Carnivorous Plant Clone Wiki
Awaiting Mike's review. This entry was AI-extracted from forum posts. Treat specifics as a working draft until reviewed.

sarracenia purpurea ssp. purpurea

Sarracenia purpurea ssp. purpurea Oakland Co, MI (re-established from F1 backup seed)

Oakland Co, MI

First described
2012
Type
multi clone locality recovered from seed backup

Origin

Two genetically distinct clones from Oakland County, Michigan ssp. purpurea wild population. Mike held both individuals as of 2012; specific wild site / collector not stated.

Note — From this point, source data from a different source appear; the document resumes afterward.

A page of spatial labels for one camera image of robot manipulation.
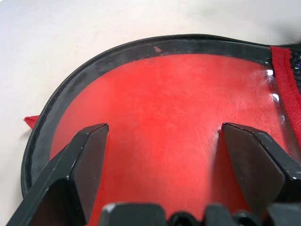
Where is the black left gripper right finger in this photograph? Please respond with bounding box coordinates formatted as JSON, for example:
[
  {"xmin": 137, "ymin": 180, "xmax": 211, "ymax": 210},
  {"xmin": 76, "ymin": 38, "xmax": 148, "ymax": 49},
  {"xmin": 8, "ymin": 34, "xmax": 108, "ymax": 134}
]
[{"xmin": 222, "ymin": 122, "xmax": 301, "ymax": 218}]

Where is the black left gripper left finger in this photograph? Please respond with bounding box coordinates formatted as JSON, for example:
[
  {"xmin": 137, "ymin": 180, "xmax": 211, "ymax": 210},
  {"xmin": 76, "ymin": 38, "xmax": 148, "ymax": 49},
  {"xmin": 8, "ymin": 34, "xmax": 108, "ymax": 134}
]
[{"xmin": 4, "ymin": 123, "xmax": 110, "ymax": 226}]

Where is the black red paddle case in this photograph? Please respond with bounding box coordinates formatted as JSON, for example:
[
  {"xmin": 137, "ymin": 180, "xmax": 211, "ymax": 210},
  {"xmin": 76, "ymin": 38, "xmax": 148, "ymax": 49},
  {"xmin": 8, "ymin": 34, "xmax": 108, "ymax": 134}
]
[{"xmin": 20, "ymin": 34, "xmax": 301, "ymax": 226}]

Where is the red table tennis paddle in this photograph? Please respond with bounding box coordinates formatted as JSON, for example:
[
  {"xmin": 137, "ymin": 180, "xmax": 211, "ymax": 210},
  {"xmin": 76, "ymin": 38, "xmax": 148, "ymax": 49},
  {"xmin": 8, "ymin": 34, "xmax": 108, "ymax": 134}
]
[{"xmin": 48, "ymin": 53, "xmax": 293, "ymax": 226}]

A loss-and-recovery sequence: both mother plants were subsequently lost (date unspecified). Mike had crossed the two clones before the loss and stored backup seed; ~8 years later, two seeds germinated (2022). Those two F1 plants are now the recovery stock.

History

  • Pre-2012: Mike acquires both clones.
  • 2012-09-10 (post #1): first forum documentation, with observation that ssp. purpurea genetic diversity is narrower than e.g. leucophylla per recent studies.
  • ~2014 [VERIFY]: cross-and-store seed backup made. (Mike's 2022 post says 8 years since the cross.)
  • Subsequent (date unspecified): both mother plants die.
  • 2022-08: 2 of the backup seeds germinate; recovery underway.

Standout traits

  • Upright growth habit — atypical for ssp. purpurea.
  • Two distinct clones in original collection — visible phenotypic variation in 2012 photos.

Cultivation notes

[MISSING] for the focal clones. The history demonstrates the value of seed backup even for "non-rare" species — single-clone storage cost Mike both mothers, but the cross-store strategy saved the genes.

Photos

8 Mike-Wang photos: 5 from 2012 documenting the two original clones, 3 from 2022 showing the F1 recovery seedlings.

Standout traits

  • More 'upright' growth habit than typical purpurea ssp. purpurea (Mike, post #1, 2012) — subtle but reproducible
  • Two distinct clones in the original collection — phenotypic variation visible across pictured plants

Cultivation

[MISSING] — no specific cultivation advice in the thread; standard ssp. purpurea care implied.

Conservation note: Mike's loss-then-recovery sequence is a practical example of why seed-backup matters even for non-endangered species. The cross-then-store strategy preserved the lineage when both mother plants died; a single-clone strategy would have lost the line.

Photos (8)

Naming

Locality designation only. No clone-level name.